Von den Werbehallen aus schaffte er es in die Kunsthallen – mit Papiereisbären etwa, die auf schmelzenden Eisschollen stranden, mit Vogelschwärmen, die in Fensterfronten fliegen.

Mabona holt eine Plastikkiste unterm Tisch hervor, zieht gefaltete Sachen heraus, einen Kugelfisch – weiß. Er bläst hinein. Der Kugelfisch wird groß wie ein Ballon. Dann entweicht die Luft wieder. Reinblasen, entweichen, reinblasen, entweichen – es wirkt, als atme das Tier. Unter Origami-Spezialisten gilt der Kugelfisch als spektakulärer Entwurf. Er hingegen ist auf anderes stolz. Den Trilobit, schlammigbraun – ein Fossil, von oben sieht er wie eine Assel aus, von unten wie ein Tausendfüßler. Man kann ihn kaufen. Er kostet. Ein Objekt aus Papier. Nicht aus Bronze. Seriell hergestellt. Wertvolle Wertlosigkeit. „Das, was man nicht festhalten kann, fasziniert mich“, sagt Mabona.

Ruhig sitzt der Einunddreißigjährige auf seinem Stuhl – nur seine Hände, seine Finger sind in Bewegung. Unter ihnen bekommt eine Heuschrecke Flügel. Neben dem Trilobit, erzählt er, finde er auch den japanischen Nashornkäfer, den er entwickelte, beachtlich. Mit dem bekomme er in Japan viel Anerkennung. Das sei für die Japaner so ein Glückstier wie der Kranich. Der Kranich ist Basiswissen, wenn es um Origami geht. Wer tausend Kraniche faltet, dem wird ein langes erfülltes, gesundes Leben geschenkt, so die Legende. „Senbazuru“, sagt Mabona – tausend Kraniche. Warum gerade tausend? Hundert seien schnell gefaltet. Und tausend? „Glück ist nicht for free.“ Sein eigener Vorname übrigens bedeutet „Geschenk“.

Sipho – ein Wort aus der Heimat des Vaters, der ehemaligen Transkei. Heute ist es ein Teil Südafrikas. Die Vatersprache sei eine Klicklautsprache. Mabona könne nur wenige Sätze: Isaapa – komm her. Schlalapansi – setz dich. Wensandoni – was machst du? „Sachen, die man zu Kindern halt sagt.“ Sein Vater war Anthropologe und Theologe. In der Schweiz dann Flüchtling, Englischlehrer und Krankentransportfahrer. Sipho Mabona hat ihn nie gefragt, wie es war, aus einer fortwährenden Unsicherheit auf eine Gesellschaft zu treffen, in der es so viele Sicherheiten gibt. Und er selbst? Er findet alles ganz nett in Luzern, aber manchmal sehne er sich nach Ungeordneterem.

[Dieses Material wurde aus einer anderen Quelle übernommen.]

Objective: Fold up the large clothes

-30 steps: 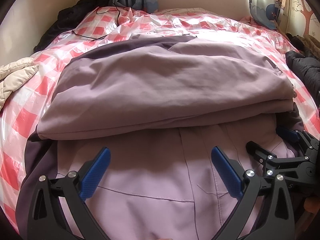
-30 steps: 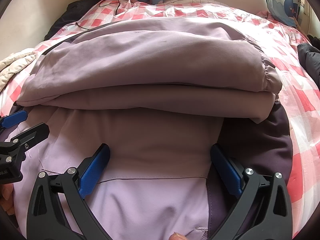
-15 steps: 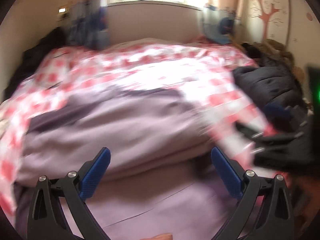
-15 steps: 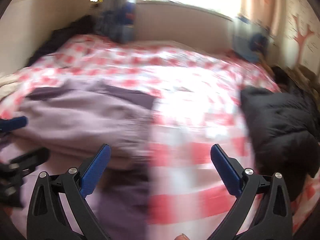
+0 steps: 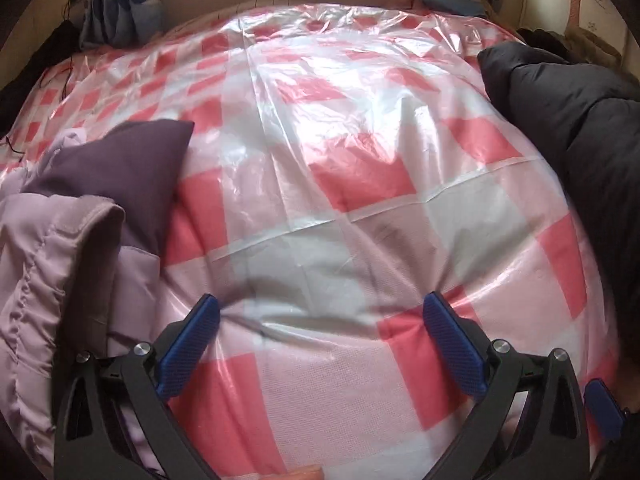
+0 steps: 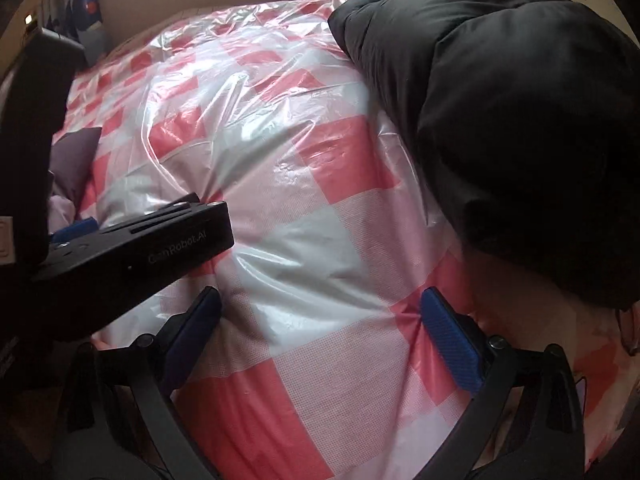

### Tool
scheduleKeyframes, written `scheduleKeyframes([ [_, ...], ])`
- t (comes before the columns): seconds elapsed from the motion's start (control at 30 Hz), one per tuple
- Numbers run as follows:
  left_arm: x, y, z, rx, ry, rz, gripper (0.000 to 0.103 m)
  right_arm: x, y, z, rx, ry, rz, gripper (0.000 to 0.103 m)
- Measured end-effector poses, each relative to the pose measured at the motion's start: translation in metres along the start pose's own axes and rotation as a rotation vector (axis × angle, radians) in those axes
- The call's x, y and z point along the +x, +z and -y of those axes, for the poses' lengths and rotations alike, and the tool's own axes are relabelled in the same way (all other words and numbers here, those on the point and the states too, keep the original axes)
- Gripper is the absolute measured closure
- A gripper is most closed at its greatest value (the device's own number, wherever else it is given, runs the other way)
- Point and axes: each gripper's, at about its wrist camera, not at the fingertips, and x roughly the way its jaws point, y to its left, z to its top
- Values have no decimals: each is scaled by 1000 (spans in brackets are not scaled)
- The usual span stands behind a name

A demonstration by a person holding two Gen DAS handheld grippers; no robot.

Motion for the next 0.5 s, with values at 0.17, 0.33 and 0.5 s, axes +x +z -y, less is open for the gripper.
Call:
scheduleKeyframes([
  [0.17, 1, -7, 8, 26, 35, 11, 5, 1, 0, -5, -23, -27, -9, 7],
  [0.33, 1, -7, 9, 25, 37, 10, 5, 3, 2, -4, -25, -29, -13, 7],
  [0.5, 1, -6, 8, 22, 36, 9, 5, 2, 2, -6, -25, -32, -15, 7],
])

In seiner Papiermodellwelt indes schafft er dank genialer Reduktion jetzt Ordnung. Die Tiere sind aus Papier, in Rot, Gelb, Weiß, allen Farben, aber das, was einen Tiger zu einem Tiger, ein Nashorn zu einem Nashorn, eine Heuschrecke zu einer Heuschrecke macht, ist trotzdem da. „Das Besondere so reduzieren, dass es als Typisches erkennbar ist, das ist Kunst“, sagt er.